Output the run of lines that opens with the first line of the material below and closes with the line containing "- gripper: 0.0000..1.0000", both included, and drop the pictures.

··········

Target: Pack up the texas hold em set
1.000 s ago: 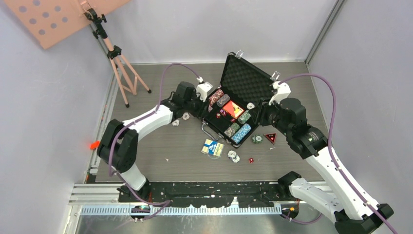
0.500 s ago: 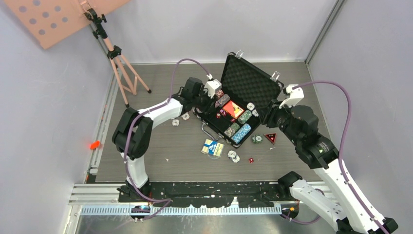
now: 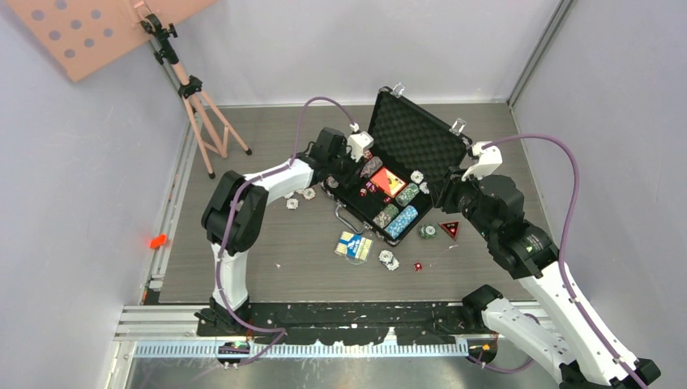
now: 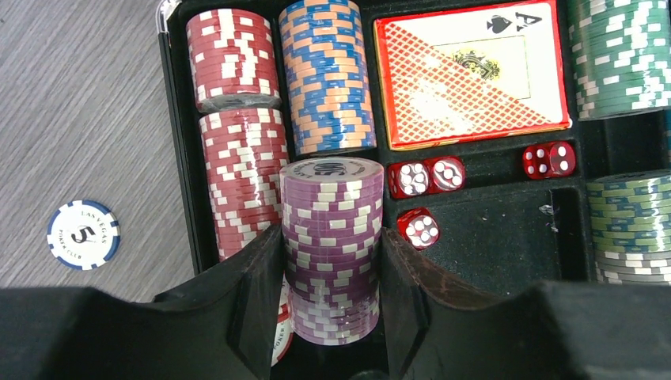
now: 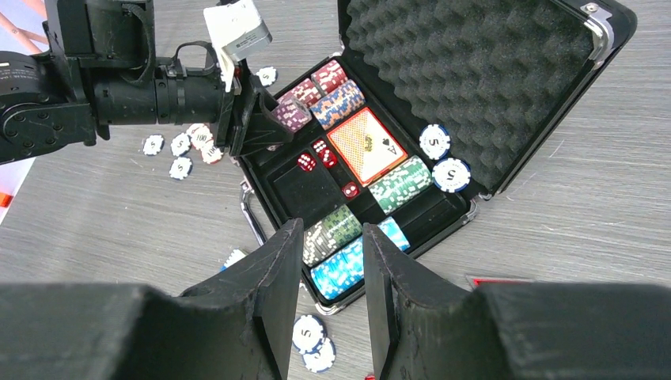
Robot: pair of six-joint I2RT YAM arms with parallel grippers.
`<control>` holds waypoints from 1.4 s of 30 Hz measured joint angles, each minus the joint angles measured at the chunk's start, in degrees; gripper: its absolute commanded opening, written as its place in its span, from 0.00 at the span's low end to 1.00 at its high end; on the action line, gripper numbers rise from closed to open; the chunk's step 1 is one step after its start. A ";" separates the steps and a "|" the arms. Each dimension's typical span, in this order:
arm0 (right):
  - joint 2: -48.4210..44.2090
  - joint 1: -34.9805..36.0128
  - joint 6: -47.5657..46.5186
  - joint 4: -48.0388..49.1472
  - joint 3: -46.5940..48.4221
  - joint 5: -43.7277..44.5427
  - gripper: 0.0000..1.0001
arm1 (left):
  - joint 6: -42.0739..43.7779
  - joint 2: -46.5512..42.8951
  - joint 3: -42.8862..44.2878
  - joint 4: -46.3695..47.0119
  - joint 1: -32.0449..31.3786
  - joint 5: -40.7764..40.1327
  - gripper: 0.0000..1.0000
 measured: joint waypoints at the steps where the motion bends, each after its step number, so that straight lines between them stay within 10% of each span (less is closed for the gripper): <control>1: 0.00 0.00 0.00 0.00 -0.02 0.11 0.40 | -0.02 0.02 0.04 -0.13 -0.09 -0.22 0.55; 9: 0.02 0.00 0.00 -0.02 -0.13 0.46 0.40 | -0.02 -0.33 0.52 -0.33 -0.85 -0.87 0.69; 20: 0.07 0.00 0.44 -0.02 -0.13 0.42 0.40 | -3.82 -9.92 -4.48 0.83 -0.94 -2.23 0.00; 42: 1.62 0.00 0.42 0.04 -0.35 -0.22 0.40 | -12.37 -4.31 -8.50 -2.12 -0.94 -4.33 0.00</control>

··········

Answer section
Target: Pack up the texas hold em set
1.000 s ago: 
0.500 s ago: 
now: 
now: 
now: 
Robot: pair of six-joint I2RT YAM arms with parallel grippers.
`<control>` holds waypoints from 1.4 s of 30 Hz measured joint angles, each minus the joint angles measured at the chunk's start, in degrees; gripper: its absolute commanded opening, written as its place in its span, from 0.00 at the span's low end to 1.00 at its high end; on the action line, gripper numbers rise from closed to open; the chunk's step 1 is one step after its start. A ";" separates the steps and a "|" the arms. Each dimension's typical span, in this order:
arm0 (right):
  - joint 2: -48.4210..44.2090
  - joint 1: -34.9805..36.0128
  - joint 6: -47.5657..46.5186
  - joint 4: -48.0388..49.1472
  - joint 3: -46.5940..48.4221
  - joint 5: -43.7277..44.5427
  - gripper: 0.0000..1.0001
arm1 (left):
  - joint 6: -42.0739..43.7779
  - joint 2: -46.5512..42.8951
  - joint 3: -42.8862..44.2878
  - joint 4: -46.3695..47.0119
  - joint 1: -32.0449..31.3786
  - joint 5: -40.7764..40.1327
  - gripper: 0.0000..1.0000

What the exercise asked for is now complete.